(What needs to be done) Starting at the line below holding "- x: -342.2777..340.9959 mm" and stopping at the line holding "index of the", print every line exactly, both ends included, and leave the rest out.

· · · · · · ·

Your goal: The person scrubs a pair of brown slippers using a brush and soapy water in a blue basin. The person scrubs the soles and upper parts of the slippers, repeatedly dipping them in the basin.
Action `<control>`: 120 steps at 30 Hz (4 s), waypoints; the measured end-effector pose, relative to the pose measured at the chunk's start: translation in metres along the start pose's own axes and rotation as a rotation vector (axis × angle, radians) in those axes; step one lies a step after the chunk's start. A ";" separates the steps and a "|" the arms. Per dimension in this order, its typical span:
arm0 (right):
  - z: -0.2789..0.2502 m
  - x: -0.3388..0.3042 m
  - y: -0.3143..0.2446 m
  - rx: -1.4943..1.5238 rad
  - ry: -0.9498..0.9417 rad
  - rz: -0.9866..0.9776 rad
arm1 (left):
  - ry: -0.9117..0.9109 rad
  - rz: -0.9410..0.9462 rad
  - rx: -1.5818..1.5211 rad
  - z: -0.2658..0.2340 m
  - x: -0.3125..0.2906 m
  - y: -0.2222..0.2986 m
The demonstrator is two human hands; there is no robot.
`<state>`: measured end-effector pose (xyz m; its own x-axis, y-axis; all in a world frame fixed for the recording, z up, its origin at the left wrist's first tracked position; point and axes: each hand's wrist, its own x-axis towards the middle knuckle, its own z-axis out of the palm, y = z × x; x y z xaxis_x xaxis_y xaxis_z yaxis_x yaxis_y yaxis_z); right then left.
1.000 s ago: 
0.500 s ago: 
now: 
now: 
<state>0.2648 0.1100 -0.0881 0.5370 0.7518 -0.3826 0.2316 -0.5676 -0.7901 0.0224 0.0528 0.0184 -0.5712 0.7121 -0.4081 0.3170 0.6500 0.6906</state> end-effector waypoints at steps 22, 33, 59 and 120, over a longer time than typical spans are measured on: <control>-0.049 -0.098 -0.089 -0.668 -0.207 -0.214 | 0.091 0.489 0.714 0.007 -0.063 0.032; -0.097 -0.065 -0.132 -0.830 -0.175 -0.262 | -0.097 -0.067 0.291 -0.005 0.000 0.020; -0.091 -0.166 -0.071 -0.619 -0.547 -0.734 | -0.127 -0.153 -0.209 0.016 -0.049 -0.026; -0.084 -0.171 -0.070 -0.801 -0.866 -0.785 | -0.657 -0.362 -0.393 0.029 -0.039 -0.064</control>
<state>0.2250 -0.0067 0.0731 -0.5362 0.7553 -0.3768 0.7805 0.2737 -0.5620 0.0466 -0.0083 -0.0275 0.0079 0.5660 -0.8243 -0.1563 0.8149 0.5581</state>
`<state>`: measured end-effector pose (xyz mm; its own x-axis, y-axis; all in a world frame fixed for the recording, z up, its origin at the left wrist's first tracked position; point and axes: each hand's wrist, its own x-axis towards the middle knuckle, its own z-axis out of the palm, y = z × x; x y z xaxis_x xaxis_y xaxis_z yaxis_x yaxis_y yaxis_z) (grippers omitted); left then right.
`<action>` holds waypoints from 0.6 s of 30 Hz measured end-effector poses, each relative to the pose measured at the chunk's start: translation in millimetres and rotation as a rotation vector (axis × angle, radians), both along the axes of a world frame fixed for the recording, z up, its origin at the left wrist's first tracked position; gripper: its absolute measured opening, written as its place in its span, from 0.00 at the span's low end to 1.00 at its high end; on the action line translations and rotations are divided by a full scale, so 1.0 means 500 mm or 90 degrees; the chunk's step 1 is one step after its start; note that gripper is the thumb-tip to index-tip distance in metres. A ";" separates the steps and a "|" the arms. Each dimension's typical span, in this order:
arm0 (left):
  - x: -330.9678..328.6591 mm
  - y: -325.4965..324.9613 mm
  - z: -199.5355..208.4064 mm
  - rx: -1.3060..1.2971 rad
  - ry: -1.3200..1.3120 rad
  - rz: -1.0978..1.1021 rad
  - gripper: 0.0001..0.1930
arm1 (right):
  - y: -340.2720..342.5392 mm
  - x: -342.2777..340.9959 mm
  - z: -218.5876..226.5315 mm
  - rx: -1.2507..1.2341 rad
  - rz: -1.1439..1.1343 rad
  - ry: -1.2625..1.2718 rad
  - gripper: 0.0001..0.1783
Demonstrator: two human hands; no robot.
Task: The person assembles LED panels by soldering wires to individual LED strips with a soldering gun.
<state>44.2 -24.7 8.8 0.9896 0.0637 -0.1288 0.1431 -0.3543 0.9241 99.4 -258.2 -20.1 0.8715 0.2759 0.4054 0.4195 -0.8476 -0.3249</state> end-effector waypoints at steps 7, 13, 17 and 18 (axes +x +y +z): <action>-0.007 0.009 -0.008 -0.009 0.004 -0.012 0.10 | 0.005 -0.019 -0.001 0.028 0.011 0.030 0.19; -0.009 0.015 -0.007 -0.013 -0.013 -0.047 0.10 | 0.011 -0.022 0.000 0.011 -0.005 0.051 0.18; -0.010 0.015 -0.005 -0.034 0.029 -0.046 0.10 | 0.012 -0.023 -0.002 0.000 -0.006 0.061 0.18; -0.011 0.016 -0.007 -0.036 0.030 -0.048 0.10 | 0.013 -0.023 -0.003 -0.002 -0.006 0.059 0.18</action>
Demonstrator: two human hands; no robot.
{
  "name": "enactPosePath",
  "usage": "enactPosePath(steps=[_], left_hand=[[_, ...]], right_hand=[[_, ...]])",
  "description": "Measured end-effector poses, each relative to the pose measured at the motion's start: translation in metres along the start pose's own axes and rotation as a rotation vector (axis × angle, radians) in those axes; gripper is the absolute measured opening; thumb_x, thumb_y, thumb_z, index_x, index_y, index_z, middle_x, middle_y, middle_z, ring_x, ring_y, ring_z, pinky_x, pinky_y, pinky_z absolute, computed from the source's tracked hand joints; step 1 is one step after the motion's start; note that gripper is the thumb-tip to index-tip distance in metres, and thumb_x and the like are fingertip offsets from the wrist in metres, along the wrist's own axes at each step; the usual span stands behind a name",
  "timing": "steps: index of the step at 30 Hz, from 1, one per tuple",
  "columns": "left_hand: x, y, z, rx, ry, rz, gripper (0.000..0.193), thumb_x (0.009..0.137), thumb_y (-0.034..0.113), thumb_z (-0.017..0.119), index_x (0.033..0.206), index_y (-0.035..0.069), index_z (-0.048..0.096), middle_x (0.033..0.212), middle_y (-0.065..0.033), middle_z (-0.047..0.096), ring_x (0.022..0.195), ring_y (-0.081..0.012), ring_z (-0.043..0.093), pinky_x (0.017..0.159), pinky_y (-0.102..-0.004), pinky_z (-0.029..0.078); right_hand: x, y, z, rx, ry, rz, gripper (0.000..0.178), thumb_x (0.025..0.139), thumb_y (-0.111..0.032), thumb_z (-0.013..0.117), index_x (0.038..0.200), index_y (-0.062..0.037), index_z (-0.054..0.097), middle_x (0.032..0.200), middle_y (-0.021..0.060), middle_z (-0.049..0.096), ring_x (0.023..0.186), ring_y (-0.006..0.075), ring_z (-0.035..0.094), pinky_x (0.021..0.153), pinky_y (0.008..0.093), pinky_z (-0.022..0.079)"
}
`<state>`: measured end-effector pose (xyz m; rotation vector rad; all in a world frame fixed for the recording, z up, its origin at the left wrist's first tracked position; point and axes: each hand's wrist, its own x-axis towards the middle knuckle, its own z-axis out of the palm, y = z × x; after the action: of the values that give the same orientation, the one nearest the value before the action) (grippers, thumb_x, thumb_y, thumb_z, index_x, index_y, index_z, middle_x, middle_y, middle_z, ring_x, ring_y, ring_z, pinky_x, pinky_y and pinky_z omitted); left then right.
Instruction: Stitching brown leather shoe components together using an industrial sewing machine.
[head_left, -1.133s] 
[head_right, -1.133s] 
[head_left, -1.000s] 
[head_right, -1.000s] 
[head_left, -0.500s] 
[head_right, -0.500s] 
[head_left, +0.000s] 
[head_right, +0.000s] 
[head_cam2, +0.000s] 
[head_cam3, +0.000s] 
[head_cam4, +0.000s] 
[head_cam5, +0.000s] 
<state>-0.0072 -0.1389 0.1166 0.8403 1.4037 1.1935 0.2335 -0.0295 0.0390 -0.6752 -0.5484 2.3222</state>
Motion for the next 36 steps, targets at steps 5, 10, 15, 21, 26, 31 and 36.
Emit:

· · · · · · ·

(Reply to the task)
  - x: -342.2777..340.9959 mm
  - z: -218.5876..226.5315 mm
  - rx: -1.2507..1.2341 rad
  - rz: -1.1439..1.1343 rad
  - ry: -1.2625..1.2718 rad
  - gripper: 0.0001..0.1783
Demonstrator: two human hands; no robot.
Task: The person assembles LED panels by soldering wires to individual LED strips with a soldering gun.
<state>44.2 -24.7 8.8 0.9896 0.0637 -0.1288 0.1431 -0.3543 0.9241 99.4 -258.2 -20.1 0.8715 0.2759 0.4054 0.4195 -0.8476 -0.3249</state> end-effector waypoints at steps 7, 13, 17 and 18 (axes +x +y +z): <action>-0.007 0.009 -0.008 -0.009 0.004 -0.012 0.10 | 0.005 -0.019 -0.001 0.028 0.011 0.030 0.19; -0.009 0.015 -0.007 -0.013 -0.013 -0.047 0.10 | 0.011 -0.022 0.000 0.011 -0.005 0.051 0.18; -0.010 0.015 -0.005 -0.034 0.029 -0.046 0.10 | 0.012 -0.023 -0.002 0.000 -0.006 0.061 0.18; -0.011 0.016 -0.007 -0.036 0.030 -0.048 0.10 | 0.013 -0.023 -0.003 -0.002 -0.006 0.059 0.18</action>
Demonstrator: two human hands; no robot.
{
  "name": "enactPosePath",
  "usage": "enactPosePath(steps=[_], left_hand=[[_, ...]], right_hand=[[_, ...]])",
  "description": "Measured end-effector poses, each relative to the pose measured at the motion's start: translation in metres along the start pose's own axes and rotation as a rotation vector (axis × angle, radians) in those axes; gripper is the absolute measured opening; thumb_x, thumb_y, thumb_z, index_x, index_y, index_z, middle_x, middle_y, middle_z, ring_x, ring_y, ring_z, pinky_x, pinky_y, pinky_z absolute, computed from the source's tracked hand joints; step 1 is one step after the motion's start; note that gripper is the thumb-tip to index-tip distance in metres, and thumb_x and the like are fingertip offsets from the wrist in metres, along the wrist's own axes at each step; the usual span stands behind a name",
  "timing": "steps: index of the step at 30 Hz, from 1, one per tuple",

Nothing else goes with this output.